The economic environment of the foreign or host country influences pricing decisions. For example, some products that are considered essential in western countries, are viewed as luxury items in my country India , and most of the Asian countries. People from different cultures have different tastes, buy different products and respond in different ways to the same service or product. Therefore, the demographic structure of a foreign market should be considered.

The aging of population in major western markets, and the increase in population in several countries such as India and China, is another continuing development that will affect international marketing. As teens around the world are becoming a global market segment today, pricing strategies will have to adapt to social factors, that is, when pricing for international markets, one has to take into consideration of local material culture, language, aesthetics, education and religion, as well as attitudes and values.

Price level is an important criterion used by consumers in evaluating competing products.
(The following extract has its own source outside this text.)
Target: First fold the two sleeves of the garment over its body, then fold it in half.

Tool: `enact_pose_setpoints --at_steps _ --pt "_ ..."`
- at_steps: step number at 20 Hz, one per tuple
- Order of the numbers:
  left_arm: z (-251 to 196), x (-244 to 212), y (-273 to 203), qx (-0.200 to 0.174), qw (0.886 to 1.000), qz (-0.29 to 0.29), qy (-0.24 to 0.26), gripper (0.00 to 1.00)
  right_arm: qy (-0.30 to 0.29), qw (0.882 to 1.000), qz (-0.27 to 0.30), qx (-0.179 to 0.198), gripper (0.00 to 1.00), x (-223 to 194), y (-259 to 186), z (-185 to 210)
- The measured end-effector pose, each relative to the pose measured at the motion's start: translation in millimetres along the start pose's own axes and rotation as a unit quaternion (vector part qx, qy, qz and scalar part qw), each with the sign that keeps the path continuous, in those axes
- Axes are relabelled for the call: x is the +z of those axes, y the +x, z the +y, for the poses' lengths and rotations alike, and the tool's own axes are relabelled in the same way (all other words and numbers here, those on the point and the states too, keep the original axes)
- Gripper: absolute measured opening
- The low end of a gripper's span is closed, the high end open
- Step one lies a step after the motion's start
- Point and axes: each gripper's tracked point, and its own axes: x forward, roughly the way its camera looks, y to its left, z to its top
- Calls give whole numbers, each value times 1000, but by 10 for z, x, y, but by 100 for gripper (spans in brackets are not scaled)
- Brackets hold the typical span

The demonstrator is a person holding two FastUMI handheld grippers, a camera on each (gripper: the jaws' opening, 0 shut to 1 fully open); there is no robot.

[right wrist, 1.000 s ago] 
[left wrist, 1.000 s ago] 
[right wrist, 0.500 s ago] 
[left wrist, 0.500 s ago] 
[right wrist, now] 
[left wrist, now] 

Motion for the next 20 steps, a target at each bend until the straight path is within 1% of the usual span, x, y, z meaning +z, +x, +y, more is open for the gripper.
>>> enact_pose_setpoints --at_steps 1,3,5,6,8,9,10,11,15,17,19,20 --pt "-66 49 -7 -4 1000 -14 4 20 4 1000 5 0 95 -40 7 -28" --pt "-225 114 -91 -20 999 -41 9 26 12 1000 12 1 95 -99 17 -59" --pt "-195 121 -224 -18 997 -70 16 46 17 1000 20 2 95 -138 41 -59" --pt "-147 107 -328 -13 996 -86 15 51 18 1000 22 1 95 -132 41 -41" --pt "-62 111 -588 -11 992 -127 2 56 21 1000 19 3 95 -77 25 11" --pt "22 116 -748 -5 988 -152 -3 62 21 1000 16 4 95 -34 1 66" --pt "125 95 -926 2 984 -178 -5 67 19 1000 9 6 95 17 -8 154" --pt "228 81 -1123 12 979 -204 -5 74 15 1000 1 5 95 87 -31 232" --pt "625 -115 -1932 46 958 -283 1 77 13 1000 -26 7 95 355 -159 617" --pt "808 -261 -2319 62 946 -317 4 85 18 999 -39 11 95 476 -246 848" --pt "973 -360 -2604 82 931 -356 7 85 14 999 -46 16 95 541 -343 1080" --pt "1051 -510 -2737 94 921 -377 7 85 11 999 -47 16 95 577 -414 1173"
Other criteria such as product quality and performance are important to customers.

This may have significant impact on costs, and in turn may influence price, as well as profits. Technological change is another dynamic but ongoing phenomenon.

A perfect example is the internet. Therefore, technology provides both opportunities and challenges. Pricing is a strategic choice, and it will be partially influenced by environmental factors. Price is the amount of money charged for a product or service. Price includes the cost of producing product, providing any needed services that may accompany the product, the amount of profit in order to stay in business.

Therefore, price can be a direct reflection of quality or even perceived quality. There are several basic pricing strategies:. Premium pricing is adopted when there is a substantial competitive advantage, and the product or service is unique Concord flights , and economy pricing strategy is adopted when the cost of marketing and manufacture is kept at a minimum.

Low profit margin will penetrate the market. It is designed to grab market share quickly. Penetrating the market with an exceptionally low-priced item creates a broad customer base.